> **How to complete this task**: The whole listing below is to be output exactly, with no line skipped.

> **Data below**:
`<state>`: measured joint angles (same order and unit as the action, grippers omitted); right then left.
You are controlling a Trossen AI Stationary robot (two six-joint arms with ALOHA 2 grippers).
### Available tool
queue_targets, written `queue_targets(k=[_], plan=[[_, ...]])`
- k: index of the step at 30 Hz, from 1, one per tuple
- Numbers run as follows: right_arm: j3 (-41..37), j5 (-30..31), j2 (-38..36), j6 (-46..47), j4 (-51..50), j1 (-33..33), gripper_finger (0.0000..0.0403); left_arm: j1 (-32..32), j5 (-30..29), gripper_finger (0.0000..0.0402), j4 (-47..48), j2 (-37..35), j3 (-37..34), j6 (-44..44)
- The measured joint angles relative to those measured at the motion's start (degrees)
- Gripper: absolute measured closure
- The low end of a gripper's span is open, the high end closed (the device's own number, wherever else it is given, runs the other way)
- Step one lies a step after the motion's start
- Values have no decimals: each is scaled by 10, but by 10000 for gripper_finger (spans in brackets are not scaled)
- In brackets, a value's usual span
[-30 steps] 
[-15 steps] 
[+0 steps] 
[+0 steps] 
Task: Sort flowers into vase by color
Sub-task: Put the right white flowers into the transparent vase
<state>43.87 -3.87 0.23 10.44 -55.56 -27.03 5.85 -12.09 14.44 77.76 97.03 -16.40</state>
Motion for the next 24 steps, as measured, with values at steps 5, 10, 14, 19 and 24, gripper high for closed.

> **Task answer**:
`<state>`: measured joint angles (same order and unit as the action, grippers omitted); right then left.
You are controlling a Trossen AI Stationary robot (two six-joint arms with ALOHA 2 grippers).
### Available tool
queue_targets, written `queue_targets(k=[_], plan=[[_, ...]])`
- k: index of the step at 30 Hz, from 1, one per tuple
- Numbers run as follows: right_arm: j3 (-41..37), j5 (-30..31), j2 (-38..36), j6 (-46..47), j4 (-51..50), j1 (-33..33), gripper_finger (0.0000..0.0403); left_arm: j1 (-32..32), j5 (-30..29), gripper_finger (0.0000..0.0402), j4 (-47..48), j2 (-37..35), j3 (-37..34), j6 (-44..44)
- The measured joint angles relative to those measured at the motion's start (degrees)
- Gripper: absolute measured closure
- The low end of a gripper's span is open, the high end closed (the device's own number, wherever else it is given, runs the other way)
- Step one lies a step after the motion's start
- Values have no decimals: each is scaled by 10, but by 10000 for gripper_finger (spans in brackets are not scaled)
- In brackets, a value's usual span
[-30 steps] 
[-15 steps] 
[+0 steps] 
[+0 steps] 
Task: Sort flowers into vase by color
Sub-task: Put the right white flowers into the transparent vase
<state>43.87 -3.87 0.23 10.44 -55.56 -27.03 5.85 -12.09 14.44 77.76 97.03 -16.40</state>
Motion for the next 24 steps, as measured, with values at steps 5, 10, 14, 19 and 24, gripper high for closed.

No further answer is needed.